В самой мысли о политической справедливости изначально заложено неравенство. Справедлив не тот суд, который предоставляет равные возможности насильнику и его жертве, а тот, который воздает наказание виновному и защищает правого. Справедливо не то общество, которое каждому выдает “побольше”, а то, которое воздает каждому по заслугам.

Если бизнес по своей природе стремится к частной экономической эффективности – к концентрации благ у наиболее успешных субъектов экономики, лучше всего приспособленных к сложившимся условиям, то нация в целом стремится к социальной справедливости, то есть к такому распределению благ, которое соответствовало бы представлениям об “общественном благе”. Государство обязано обеспечивать гармонизацию краткосрочных интересов ради долгосрочного успеха всего общества и неизменного следования интересам нации как таковой со стороны всех экономических и общественных институтов. “Социальная правда” должна быть истолкована не в классическом социал-демократическом духе, как реализация все новых и новых прав трудящихся, бесконечное их наступление на государство и капитал, но как “социальная ответственность”. Ответственность должна быть усвоена всеми полюсами общества и должна быть пропорционально распределена между всеми его слоями. Какой-то минимум ответственности должны нести даже маргинальные сословия, если они хотят жить именно в России. А тем, кто не готов нести созидательной гражданской ответственности, место в тюрьме или за пределами России. Ответственность должна возрастать пропорционально правам и объективным возможностям граждан – чем сильнее, могущественнее, богаче человек, тем больше он должен нести и ответственности в деле общегосударственного и общественного преумножения блага нации. Именно социальная ответственность соединяет отдельных людей в нацию, отдельные фирмы – в бизнес, чиновников и народное представительство – в государственную власть, а всех вместе – в Россию.

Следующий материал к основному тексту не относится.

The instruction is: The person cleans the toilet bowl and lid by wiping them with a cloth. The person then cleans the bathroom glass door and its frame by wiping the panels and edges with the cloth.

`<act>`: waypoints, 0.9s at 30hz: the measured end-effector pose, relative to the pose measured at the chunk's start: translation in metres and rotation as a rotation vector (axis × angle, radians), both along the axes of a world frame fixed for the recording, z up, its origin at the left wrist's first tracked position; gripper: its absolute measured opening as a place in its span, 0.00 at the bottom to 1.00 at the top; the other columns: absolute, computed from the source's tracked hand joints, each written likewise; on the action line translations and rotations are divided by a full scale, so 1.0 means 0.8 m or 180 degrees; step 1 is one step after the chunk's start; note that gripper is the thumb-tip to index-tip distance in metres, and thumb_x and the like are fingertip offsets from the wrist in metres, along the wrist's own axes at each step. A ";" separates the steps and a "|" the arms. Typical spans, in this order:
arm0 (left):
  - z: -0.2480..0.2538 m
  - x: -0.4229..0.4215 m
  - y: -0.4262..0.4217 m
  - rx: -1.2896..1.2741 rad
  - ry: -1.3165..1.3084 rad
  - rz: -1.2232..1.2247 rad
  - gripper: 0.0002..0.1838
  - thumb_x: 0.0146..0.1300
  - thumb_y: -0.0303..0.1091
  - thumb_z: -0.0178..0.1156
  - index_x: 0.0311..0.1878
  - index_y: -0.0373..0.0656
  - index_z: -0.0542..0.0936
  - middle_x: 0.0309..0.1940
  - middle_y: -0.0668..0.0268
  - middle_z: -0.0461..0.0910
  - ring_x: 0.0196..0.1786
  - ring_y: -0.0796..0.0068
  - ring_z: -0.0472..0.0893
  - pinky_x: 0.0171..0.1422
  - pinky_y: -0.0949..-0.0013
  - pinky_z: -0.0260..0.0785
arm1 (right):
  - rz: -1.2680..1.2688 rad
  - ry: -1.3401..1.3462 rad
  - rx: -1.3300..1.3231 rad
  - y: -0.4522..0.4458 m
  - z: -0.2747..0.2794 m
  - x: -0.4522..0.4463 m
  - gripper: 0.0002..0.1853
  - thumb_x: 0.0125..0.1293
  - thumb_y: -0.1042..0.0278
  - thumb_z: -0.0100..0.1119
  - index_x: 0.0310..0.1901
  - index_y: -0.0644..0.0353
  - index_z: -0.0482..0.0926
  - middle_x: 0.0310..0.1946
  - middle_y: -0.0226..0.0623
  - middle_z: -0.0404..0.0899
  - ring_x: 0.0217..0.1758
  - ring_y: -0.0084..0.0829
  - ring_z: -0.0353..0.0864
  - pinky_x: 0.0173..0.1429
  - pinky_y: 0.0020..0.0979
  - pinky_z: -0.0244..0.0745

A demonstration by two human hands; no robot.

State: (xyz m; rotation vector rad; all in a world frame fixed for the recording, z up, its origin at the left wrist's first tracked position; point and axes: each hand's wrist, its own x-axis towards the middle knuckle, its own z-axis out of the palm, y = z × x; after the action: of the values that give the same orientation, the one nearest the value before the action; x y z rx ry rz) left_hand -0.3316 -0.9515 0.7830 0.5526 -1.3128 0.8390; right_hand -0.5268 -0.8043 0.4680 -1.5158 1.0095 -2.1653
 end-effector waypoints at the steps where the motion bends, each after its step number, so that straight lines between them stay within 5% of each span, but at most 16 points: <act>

Если обратиться к институциональным воплощениям этого идеологического направления, то, пожалуй, наиболее полную и продуктивную систему подобной властной правозащиты удалось создать Римской республике в V веке, после примирения патрициев и плебеев и восстановления единства римской общины. Институт народных трибунов специально был создан с целью защитить плебеев от незаконных посягательств других магистратов. Tribunica potestas (власть трибуна) включала в себя право отмены всякого распоряжения любого магистрата, которое наносило ущерб кому-либо из римских граждан, право вето на любое предложение, вносимое в сенат или народное собрание, которое трибун считал идущим во вред народу. Всякое сопротивление трибуну, использующему свое законное право, считалось заслуживающим смертной казни. Право ходатайства за обиженного гражданина и любой возможной помощи ему было, собственно, даже не “правом” трибуна, но его священной обязанностью, для успешного выполнения которой предоставлялись и другие права. Для того чтобы гражданин ни минуты не оставался без защиты, трибун обязан был никогда не покидать Рима, а его двери всегда должны были быть открыты...

Очевидно, что власть, подобная власти трибуна, наиболее эффективна в целях реальной защиты гражданских прав – она способна вторгнуться в случае нарушения в действия любой инстанции и остановить любую процедуру, наносящую ущерб гражданину. При этом на власть трибуна в Риме с самого начала накладывались логичные ограничения. Во-первых, она могла быть парализована в случае злоупотребления – властью другого трибуна. Во-вторых, она не распространялась на imperium, то есть на военную власть консулов, и, таким образом, трибун даже в случае намеренного злоупотребления властью не мог повредить военной безопасности государства. (В данном случае мы наблюдаем разумную пропорциональность государственных начал в Древнем Риме: каждое из начал имеет свою зону автономной ответственности.)